Matt’s introduction to the wonders of the cosmos happened largely by chance during an introductory lecture at the start of his degree at the University of Liverpool. “It was run by Arthur James, an old professor with a big white beard, who just instilled in me an interest in what he was doing. A lot of my lecturers were like that. The quality of their lecturing, their enthusiasm and the way they put things forward inspired me to look into this field.”
A Londoner, Matt was attracted to study at Liverpool in the mid-90s both because of its distance from home and the fact that, as he puts it, “it was inevitably going to be cool because it was Liverpool.”
Also cool in the young scientist’s eyes was the Physics department. “It’s archaic thinking about this now, but we had a whole block of PCs – 20 in total – that we could all work on. Everything else had to be done in writing.”
Needless to say, things have changed in the years since Matt graduated. He recently returned to give a lecture, hosted by Professor Ronan McGrath – currently the Head of the School of Physical Sciences and once one of Matt’s own lecturers in the 90s.
“It was a bizarre experience,” he says. “An honour, but a very bizarre experience. I find it strange that people want me to give talks.

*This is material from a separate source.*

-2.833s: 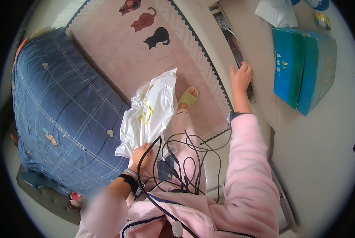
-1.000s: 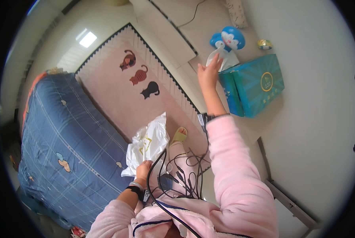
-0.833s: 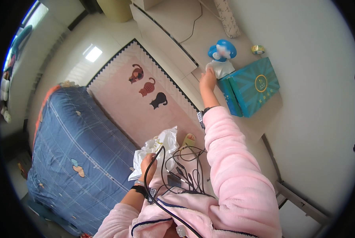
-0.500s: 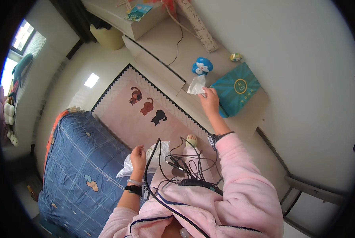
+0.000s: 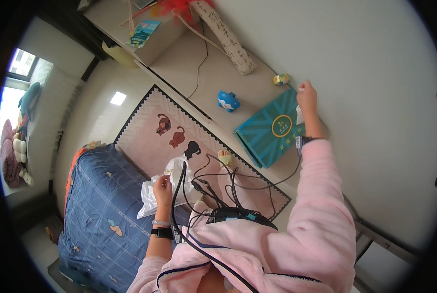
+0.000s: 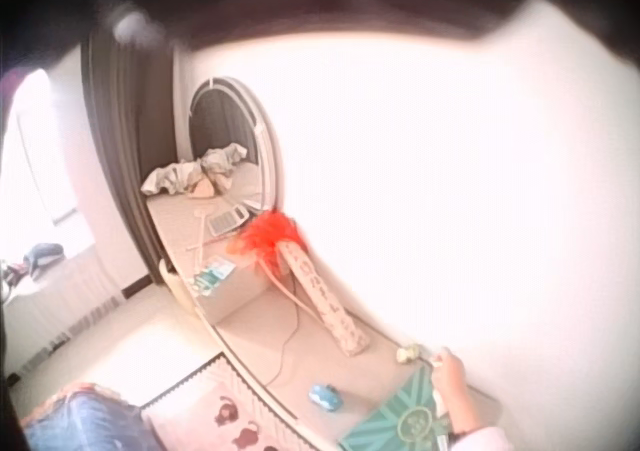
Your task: The person organizes items on a cluttered desk in a bedroom. They move a tissue box, a gift bag, a plastic bag, a red feather duster, a small box, and a power strip into a drawer.
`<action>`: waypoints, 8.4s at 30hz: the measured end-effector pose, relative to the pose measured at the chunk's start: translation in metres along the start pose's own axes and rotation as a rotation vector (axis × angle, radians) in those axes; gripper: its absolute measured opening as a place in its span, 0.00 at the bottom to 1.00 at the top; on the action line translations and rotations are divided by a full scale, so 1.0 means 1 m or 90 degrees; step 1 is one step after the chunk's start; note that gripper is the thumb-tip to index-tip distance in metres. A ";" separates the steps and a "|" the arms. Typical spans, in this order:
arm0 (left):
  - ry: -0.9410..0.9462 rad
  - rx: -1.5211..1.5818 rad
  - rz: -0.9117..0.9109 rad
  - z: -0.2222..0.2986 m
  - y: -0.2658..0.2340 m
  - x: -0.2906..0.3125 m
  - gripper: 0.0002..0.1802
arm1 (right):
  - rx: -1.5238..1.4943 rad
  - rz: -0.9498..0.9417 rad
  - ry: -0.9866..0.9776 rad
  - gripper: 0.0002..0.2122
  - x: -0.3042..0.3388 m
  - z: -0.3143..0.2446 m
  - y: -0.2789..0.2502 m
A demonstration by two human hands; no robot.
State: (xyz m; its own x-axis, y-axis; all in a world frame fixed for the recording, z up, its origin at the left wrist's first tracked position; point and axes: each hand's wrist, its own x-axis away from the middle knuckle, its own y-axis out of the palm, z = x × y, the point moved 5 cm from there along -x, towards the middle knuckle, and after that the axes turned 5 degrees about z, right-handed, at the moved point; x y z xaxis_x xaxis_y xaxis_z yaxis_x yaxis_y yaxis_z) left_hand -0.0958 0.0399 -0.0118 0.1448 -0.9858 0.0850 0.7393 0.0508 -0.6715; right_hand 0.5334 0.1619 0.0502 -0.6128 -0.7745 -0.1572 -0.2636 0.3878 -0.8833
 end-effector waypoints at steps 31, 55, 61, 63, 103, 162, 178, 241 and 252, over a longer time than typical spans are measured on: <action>0.031 -0.011 -0.238 -0.091 0.022 0.088 0.07 | -0.340 -0.422 0.134 0.09 0.312 -0.041 -0.055; -0.228 -0.149 -0.354 -0.270 0.036 0.273 0.05 | 0.337 -0.291 0.193 0.44 0.384 0.092 0.378; -0.224 -0.149 -0.351 -0.265 0.039 0.269 0.06 | 0.319 -0.308 0.193 0.46 0.377 0.094 0.372; -0.211 -0.165 -0.348 -0.264 0.039 0.267 0.06 | 0.304 -0.318 0.201 0.46 0.375 0.092 0.372; -0.140 -0.203 -0.375 -0.258 0.041 0.256 0.08 | -0.068 -0.488 -0.023 0.11 0.435 0.012 0.253; -0.197 0.331 -0.206 -0.183 -0.020 0.060 0.17 | -0.226 -0.502 -0.109 0.28 0.435 -0.200 0.089; -0.465 0.477 -0.240 -0.242 0.181 0.106 0.19 | -0.534 -0.510 0.774 0.23 0.562 0.083 0.329; -0.450 0.316 -0.273 -0.331 0.327 0.145 0.22 | -0.080 -0.541 0.114 0.18 0.558 0.162 0.508; -0.469 0.423 -0.384 -0.321 0.354 0.166 0.33 | -0.153 -0.708 0.017 0.28 0.530 0.085 0.422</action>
State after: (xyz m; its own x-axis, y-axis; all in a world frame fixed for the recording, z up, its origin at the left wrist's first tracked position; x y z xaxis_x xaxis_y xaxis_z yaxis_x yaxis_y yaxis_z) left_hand -0.0213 -0.1576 -0.4719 -0.1623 -0.5581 0.8137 0.9866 -0.1060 0.1241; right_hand 0.1610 -0.1272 -0.4436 0.0351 -0.7395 0.6722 -0.8050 -0.4195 -0.4196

Liverpool and the University have changed a lot – and all for the good by the looks of things. But there are still the old stomping grounds, so The Cambridge, The AJ [The Augustus John] are still there. Just walking around, you have all of these déjà vu moments.”
Matt was one of the first in his family to go to university. Interested in maths and science, he knew from a relatively young age that he wanted to become a professional researcher – but he didn’t picture himself working for ESA. A Levels led to an undergraduate degree, which led to a PhD and then post-doctoral placements. Ultimately, he found himself working with groups of scientists all over Europe and the US – eventually leading to his current role.
So what’s next? “We’ve got JUICE, a Jupiter mission coming up. There’s BepiColumbo going to Mercury. Oh, and we’re about to drop a lander on Mars next week as well. It’s all kicking off!”
The recent news regarding the tragic disappearance of this Mars lander in a way seems to further the pertinence of Matt’s advice for undergraduates today: “I’ve never had an A in my life – but I’ve tried my best. If you fail, pick yourself up, find out what went wrong, and work out how you can right it. Don’t give up, and try to have a laugh at the same time.”